En mai, Yavas a intenté une action en justice contre son prédécesseur Gokcek pour avoir dirigé des fonds municipaux destinés au renouvellement d’une installation de traitement des eaux usées vers d’autres fins. Il a de plus accusé l’ancien maire d’abus de pouvoir.
La lutte, qui se veut décisive, entre les figures de l'opposition contre le népotisme, le favoritisme et les affaires de corruption manifeste, s’est poursuivi cette semaine sur plusieurs fronts.
Lundi, le chef du principal parti d'opposition du Parti républicain du peuple (CHP) Kemal Kilicdaroglu a annoncé lors d’un discours au parlement qu'il se chargera d’exproprier les possessions illégitimes de la «Bande des Cinq» une fois que le CHP aura pris les règnes de la Turquie. Kilicdaroglu a récemment reçu des menaces de mort de la part d’un chef de la mafia, réputé proche du MHP nationaliste.

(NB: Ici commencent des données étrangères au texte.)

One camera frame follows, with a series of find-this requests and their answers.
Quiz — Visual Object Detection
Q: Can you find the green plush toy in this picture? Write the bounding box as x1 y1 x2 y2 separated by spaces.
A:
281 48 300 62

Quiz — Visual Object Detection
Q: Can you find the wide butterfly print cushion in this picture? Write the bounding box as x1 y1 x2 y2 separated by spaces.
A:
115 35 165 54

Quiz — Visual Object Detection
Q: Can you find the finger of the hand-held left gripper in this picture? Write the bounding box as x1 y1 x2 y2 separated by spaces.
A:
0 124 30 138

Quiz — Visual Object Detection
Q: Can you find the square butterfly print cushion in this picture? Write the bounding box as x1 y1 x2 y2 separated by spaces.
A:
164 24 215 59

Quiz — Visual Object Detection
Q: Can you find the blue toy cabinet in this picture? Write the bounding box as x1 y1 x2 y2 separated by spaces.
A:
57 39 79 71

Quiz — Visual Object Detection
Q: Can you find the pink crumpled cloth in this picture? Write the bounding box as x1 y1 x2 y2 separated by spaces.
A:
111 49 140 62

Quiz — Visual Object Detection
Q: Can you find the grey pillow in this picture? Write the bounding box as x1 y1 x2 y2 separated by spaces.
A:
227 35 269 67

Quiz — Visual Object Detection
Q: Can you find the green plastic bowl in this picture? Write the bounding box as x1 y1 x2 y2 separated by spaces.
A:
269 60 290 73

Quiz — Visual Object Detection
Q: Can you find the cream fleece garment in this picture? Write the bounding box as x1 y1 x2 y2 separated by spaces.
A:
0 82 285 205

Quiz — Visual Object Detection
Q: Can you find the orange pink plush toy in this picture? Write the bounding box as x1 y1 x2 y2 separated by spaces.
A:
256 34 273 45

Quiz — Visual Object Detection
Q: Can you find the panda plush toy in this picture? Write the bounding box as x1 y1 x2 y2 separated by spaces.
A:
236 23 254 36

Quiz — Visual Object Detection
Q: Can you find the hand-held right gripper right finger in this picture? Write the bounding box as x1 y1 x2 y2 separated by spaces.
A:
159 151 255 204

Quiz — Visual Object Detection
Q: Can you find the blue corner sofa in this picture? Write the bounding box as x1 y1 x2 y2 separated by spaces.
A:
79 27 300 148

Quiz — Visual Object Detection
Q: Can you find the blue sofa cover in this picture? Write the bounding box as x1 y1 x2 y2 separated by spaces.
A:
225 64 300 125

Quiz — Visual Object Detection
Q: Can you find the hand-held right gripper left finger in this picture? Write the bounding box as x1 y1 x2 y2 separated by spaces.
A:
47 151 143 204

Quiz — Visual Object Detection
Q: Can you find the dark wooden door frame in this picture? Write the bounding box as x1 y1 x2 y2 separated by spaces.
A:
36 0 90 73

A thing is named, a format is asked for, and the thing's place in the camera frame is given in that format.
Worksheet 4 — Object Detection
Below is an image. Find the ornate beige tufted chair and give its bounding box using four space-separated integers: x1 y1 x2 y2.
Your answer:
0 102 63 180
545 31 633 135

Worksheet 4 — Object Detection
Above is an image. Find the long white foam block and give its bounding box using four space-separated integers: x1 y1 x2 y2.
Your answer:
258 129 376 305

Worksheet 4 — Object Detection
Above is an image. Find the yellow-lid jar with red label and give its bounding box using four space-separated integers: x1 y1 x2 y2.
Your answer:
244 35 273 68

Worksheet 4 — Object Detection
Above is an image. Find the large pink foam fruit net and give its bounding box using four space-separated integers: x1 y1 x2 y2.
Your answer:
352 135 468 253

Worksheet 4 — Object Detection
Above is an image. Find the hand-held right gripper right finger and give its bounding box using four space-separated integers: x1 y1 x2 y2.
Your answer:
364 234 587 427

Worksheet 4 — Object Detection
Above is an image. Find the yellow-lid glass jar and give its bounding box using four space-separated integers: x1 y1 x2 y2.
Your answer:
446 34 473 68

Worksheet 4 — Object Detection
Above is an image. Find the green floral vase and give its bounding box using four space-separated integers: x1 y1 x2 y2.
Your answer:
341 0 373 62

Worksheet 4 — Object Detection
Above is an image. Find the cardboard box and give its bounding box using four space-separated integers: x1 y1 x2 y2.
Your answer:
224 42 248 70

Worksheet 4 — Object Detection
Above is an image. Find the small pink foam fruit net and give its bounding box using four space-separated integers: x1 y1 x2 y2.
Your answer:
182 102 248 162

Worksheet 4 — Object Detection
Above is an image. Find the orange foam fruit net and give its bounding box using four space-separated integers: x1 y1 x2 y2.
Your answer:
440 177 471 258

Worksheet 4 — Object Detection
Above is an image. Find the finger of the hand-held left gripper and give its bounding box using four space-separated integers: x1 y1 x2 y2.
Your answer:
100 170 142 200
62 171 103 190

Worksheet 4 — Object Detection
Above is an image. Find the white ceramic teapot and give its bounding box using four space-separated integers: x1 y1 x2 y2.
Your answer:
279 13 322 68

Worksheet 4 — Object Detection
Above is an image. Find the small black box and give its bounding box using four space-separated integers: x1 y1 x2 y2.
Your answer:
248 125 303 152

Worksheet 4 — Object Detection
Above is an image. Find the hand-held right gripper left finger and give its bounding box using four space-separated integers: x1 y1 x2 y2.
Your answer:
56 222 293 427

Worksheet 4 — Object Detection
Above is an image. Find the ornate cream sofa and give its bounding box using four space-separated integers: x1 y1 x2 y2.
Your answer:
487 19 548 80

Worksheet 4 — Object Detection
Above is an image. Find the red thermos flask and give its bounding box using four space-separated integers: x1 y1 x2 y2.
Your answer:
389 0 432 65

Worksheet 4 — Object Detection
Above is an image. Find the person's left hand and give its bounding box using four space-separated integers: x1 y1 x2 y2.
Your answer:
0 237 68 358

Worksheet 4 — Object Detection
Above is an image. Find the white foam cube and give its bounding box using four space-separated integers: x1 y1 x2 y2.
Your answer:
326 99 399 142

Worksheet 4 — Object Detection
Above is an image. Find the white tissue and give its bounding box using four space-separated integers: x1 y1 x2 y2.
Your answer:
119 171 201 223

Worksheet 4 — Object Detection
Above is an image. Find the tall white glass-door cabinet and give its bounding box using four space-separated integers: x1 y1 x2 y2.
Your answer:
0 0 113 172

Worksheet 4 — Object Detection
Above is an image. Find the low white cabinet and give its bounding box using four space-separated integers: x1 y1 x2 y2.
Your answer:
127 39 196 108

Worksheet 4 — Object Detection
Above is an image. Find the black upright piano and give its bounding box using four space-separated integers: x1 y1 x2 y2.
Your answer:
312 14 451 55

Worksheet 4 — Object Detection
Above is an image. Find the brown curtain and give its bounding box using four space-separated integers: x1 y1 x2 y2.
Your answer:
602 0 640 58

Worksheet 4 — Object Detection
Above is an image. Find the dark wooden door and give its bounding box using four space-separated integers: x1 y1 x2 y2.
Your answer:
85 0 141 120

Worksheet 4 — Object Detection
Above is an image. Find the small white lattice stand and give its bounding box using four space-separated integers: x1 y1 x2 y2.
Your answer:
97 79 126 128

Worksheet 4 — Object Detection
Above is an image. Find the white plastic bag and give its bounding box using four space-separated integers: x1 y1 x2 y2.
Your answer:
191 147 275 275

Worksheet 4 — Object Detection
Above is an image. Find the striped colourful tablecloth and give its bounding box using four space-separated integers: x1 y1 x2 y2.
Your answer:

Le «Bande des Cinq» désigne les cinq grandes entreprises de construction qui continuent encore de recevoir la part du lion des fonds publics malgré de nombreuses critiques. Ces cinq entreprises sont connues pour avoir acquis le plus grand nombre d'appels d'offres publics au monde.
Le maire d'Istanbul, Ekrem Imamoglu, a de son côté commencé lundi à révéler certains détails des affaires de corruption et d’irrégularités qui datent du mandat précédent. La municipalité se penche actuellement sur une quarantaine de fichiers de données, dont ceux des dépenses illégales des municipalités de l'ère AKP.
Cela est sans doute le tout premier dossier de corruption majeur qui sera révélé durant le mandat d’Imamoglu.
La municipalité d'Istanbul a déposé une plainte pénale contre 23 personnes, dont le ministre des Transports de l'époque, pour la perte d'environ 15,4 millions de lires de fonds publics (environ 1,97 million de dollars). Les fonds auraient été versés en paiements illégaux à une firme de relations publiques proche du pouvoir.
La Turquie est classée 91e sur 198 pays dans le dernier index de corruption de Transparency International.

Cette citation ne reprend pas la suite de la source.